Task goal :: Set down the line that has "target: pink liquid" and each line beneath it, through the last line of the entries, exactly and with no others.

The input ::
<<<<

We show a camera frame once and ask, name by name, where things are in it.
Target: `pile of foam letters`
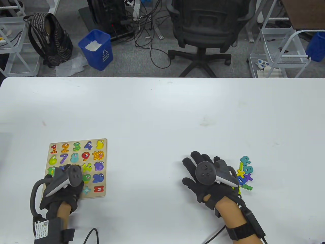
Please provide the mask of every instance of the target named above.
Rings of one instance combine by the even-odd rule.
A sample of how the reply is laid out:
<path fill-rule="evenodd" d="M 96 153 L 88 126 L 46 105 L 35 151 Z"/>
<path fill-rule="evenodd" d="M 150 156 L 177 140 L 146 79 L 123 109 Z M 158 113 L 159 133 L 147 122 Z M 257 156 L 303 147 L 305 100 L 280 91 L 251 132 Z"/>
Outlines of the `pile of foam letters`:
<path fill-rule="evenodd" d="M 253 178 L 251 174 L 253 173 L 253 167 L 249 166 L 251 162 L 247 156 L 244 156 L 240 159 L 239 169 L 237 170 L 237 177 L 239 181 L 239 187 L 244 188 L 246 190 L 251 191 L 253 187 L 247 185 L 249 181 L 252 181 Z"/>

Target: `chair base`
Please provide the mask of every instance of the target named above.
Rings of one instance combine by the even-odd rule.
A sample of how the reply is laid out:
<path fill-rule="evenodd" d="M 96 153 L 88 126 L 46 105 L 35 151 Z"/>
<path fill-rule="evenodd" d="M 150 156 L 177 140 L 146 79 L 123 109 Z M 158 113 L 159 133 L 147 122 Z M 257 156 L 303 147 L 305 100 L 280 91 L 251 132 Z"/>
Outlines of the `chair base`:
<path fill-rule="evenodd" d="M 210 77 L 216 78 L 217 76 L 209 67 L 208 63 L 214 60 L 225 59 L 225 65 L 231 64 L 231 54 L 211 54 L 206 55 L 206 48 L 199 48 L 196 54 L 181 52 L 176 50 L 168 50 L 168 57 L 172 60 L 175 56 L 180 56 L 189 60 L 192 63 L 180 74 L 179 77 L 185 77 L 196 66 L 203 68 Z"/>

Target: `wooden puzzle board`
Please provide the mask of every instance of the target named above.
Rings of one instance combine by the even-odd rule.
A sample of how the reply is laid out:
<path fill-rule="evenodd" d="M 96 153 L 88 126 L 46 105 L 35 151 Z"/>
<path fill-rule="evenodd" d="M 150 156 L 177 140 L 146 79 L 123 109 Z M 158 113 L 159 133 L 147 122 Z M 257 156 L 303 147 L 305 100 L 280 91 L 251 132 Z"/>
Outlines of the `wooden puzzle board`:
<path fill-rule="evenodd" d="M 105 196 L 107 139 L 51 143 L 45 175 L 53 176 L 55 167 L 67 164 L 80 165 L 83 172 L 85 184 L 80 198 Z"/>

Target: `teal number 8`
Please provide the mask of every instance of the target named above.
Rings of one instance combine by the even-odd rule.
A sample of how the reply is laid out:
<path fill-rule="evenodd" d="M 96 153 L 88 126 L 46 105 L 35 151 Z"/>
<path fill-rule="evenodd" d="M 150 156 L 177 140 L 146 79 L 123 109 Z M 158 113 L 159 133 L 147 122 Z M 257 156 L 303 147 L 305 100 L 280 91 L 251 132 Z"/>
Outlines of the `teal number 8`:
<path fill-rule="evenodd" d="M 243 167 L 243 171 L 246 173 L 246 174 L 251 174 L 253 173 L 253 167 L 252 166 L 244 166 Z"/>

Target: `chair caster wheel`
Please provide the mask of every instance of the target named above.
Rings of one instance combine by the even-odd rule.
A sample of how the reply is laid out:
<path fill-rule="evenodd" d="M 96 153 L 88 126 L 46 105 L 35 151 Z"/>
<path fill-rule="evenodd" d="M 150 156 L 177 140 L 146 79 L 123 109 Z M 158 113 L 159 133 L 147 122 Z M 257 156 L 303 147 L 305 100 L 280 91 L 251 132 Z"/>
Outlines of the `chair caster wheel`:
<path fill-rule="evenodd" d="M 225 61 L 225 65 L 227 65 L 227 66 L 231 65 L 231 59 L 230 60 L 226 60 Z"/>

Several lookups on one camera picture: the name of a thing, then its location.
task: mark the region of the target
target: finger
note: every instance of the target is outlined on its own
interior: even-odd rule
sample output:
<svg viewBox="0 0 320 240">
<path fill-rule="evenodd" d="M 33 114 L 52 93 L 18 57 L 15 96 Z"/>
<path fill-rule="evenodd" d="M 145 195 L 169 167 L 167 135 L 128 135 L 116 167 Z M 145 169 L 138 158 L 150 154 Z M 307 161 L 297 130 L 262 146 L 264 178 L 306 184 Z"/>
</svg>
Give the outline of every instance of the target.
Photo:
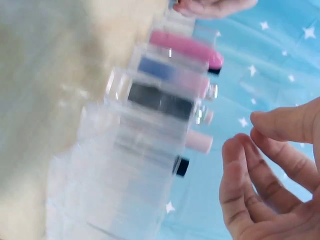
<svg viewBox="0 0 320 240">
<path fill-rule="evenodd" d="M 250 142 L 251 139 L 248 135 L 244 133 L 237 134 L 234 137 L 239 144 L 241 144 L 241 147 L 244 152 L 242 152 L 242 159 L 245 161 L 245 182 L 244 182 L 244 203 L 245 206 L 247 207 L 249 214 L 251 216 L 251 219 L 253 222 L 258 223 L 258 222 L 263 222 L 263 221 L 268 221 L 271 220 L 276 216 L 276 213 L 269 207 L 267 206 L 258 196 L 252 186 L 251 179 L 248 174 L 248 168 L 247 168 L 247 162 L 246 158 L 250 158 L 250 153 L 246 151 L 244 146 L 246 146 L 246 142 Z M 230 152 L 235 149 L 231 148 L 233 147 L 232 145 L 230 146 Z"/>
<path fill-rule="evenodd" d="M 320 97 L 299 107 L 280 107 L 269 112 L 253 112 L 253 126 L 278 141 L 315 143 L 315 119 L 320 118 Z"/>
<path fill-rule="evenodd" d="M 259 149 L 279 165 L 287 176 L 313 193 L 320 185 L 316 164 L 287 142 L 280 142 L 262 135 L 256 128 L 251 137 Z"/>
<path fill-rule="evenodd" d="M 183 4 L 175 4 L 173 6 L 173 9 L 177 11 L 178 13 L 182 14 L 186 18 L 192 18 L 195 17 L 195 14 L 191 11 L 189 11 Z"/>
<path fill-rule="evenodd" d="M 278 213 L 291 212 L 302 202 L 273 174 L 251 139 L 242 140 L 249 176 L 261 198 Z"/>
<path fill-rule="evenodd" d="M 185 3 L 190 11 L 199 16 L 224 18 L 230 14 L 255 6 L 257 0 L 218 0 L 213 2 L 204 1 L 202 3 L 185 0 Z"/>
<path fill-rule="evenodd" d="M 248 175 L 245 150 L 241 142 L 238 140 L 238 135 L 225 142 L 222 147 L 223 168 L 229 166 L 233 161 L 237 161 L 241 169 L 244 171 L 243 182 L 243 198 L 249 215 L 253 222 L 262 222 L 270 220 L 275 216 L 275 213 L 261 200 L 255 193 L 250 177 Z"/>
<path fill-rule="evenodd" d="M 224 168 L 220 184 L 219 200 L 224 223 L 233 239 L 238 237 L 254 223 L 250 218 L 244 200 L 244 170 L 239 161 L 232 161 Z"/>
</svg>

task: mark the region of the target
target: fingernail
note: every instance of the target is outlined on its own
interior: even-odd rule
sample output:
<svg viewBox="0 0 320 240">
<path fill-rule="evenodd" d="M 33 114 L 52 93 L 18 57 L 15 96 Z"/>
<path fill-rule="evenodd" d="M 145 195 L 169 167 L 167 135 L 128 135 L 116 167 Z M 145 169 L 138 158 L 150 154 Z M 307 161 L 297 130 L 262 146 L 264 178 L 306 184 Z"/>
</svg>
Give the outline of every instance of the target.
<svg viewBox="0 0 320 240">
<path fill-rule="evenodd" d="M 256 118 L 261 118 L 265 114 L 266 114 L 266 112 L 264 112 L 264 111 L 254 111 L 250 115 L 251 122 L 254 121 Z"/>
</svg>

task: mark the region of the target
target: black cap
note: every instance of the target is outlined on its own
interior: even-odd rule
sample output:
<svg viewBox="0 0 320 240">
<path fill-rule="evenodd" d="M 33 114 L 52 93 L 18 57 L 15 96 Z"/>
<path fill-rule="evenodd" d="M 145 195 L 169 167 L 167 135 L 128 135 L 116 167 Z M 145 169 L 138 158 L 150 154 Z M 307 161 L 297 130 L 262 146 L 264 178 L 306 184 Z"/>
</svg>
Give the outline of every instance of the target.
<svg viewBox="0 0 320 240">
<path fill-rule="evenodd" d="M 174 164 L 173 170 L 175 170 L 179 161 L 180 161 L 180 164 L 179 164 L 178 169 L 176 171 L 176 175 L 179 177 L 184 177 L 186 175 L 187 169 L 189 167 L 190 160 L 187 158 L 184 158 L 182 156 L 177 156 L 175 159 L 175 164 Z"/>
<path fill-rule="evenodd" d="M 219 75 L 220 71 L 221 71 L 221 68 L 219 68 L 219 69 L 209 68 L 208 73 Z"/>
</svg>

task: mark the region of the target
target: pink liquid
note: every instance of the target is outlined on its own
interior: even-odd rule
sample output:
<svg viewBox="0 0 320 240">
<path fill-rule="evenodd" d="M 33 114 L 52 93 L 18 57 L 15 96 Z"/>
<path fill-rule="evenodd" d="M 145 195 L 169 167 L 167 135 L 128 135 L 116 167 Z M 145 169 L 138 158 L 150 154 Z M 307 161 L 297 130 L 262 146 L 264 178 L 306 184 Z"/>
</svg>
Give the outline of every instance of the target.
<svg viewBox="0 0 320 240">
<path fill-rule="evenodd" d="M 168 33 L 162 30 L 153 30 L 149 42 L 151 44 L 171 48 L 200 61 L 209 62 L 209 68 L 221 69 L 224 58 L 213 48 L 192 38 Z"/>
</svg>

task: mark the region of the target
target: blue liquid
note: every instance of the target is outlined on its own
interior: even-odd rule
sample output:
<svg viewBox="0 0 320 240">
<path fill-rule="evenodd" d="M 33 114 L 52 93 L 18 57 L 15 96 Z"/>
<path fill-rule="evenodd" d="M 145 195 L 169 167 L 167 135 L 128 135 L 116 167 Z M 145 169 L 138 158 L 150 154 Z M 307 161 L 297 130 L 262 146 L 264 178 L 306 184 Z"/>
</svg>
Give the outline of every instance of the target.
<svg viewBox="0 0 320 240">
<path fill-rule="evenodd" d="M 155 78 L 162 79 L 165 82 L 172 82 L 175 78 L 176 69 L 170 65 L 142 57 L 138 71 L 149 74 Z"/>
</svg>

>>>>

Exercise answer ::
target: pink liquid
note: every instance of the target is outlined on its own
interior: even-odd rule
sample output:
<svg viewBox="0 0 320 240">
<path fill-rule="evenodd" d="M 33 114 L 52 93 L 18 57 L 15 96 Z"/>
<path fill-rule="evenodd" d="M 145 195 L 169 167 L 167 135 L 128 135 L 116 167 Z M 145 169 L 138 158 L 150 154 Z M 307 161 L 297 130 L 262 146 L 264 178 L 306 184 Z"/>
</svg>
Give the outline of every instance of the target.
<svg viewBox="0 0 320 240">
<path fill-rule="evenodd" d="M 168 33 L 162 30 L 153 30 L 149 42 L 151 44 L 171 48 L 200 61 L 209 62 L 209 68 L 221 69 L 224 58 L 213 48 L 192 38 Z"/>
</svg>

task: mark the region of the target
target: blue liquid
note: every instance of the target is outlined on its own
interior: even-odd rule
sample output:
<svg viewBox="0 0 320 240">
<path fill-rule="evenodd" d="M 33 114 L 52 93 L 18 57 L 15 96 Z"/>
<path fill-rule="evenodd" d="M 145 195 L 169 167 L 167 135 L 128 135 L 116 167 Z M 145 169 L 138 158 L 150 154 Z M 307 161 L 297 130 L 262 146 L 264 178 L 306 184 Z"/>
</svg>
Give the outline of every instance of the target.
<svg viewBox="0 0 320 240">
<path fill-rule="evenodd" d="M 155 78 L 162 79 L 165 82 L 172 82 L 175 78 L 176 69 L 170 65 L 142 57 L 138 71 L 149 74 Z"/>
</svg>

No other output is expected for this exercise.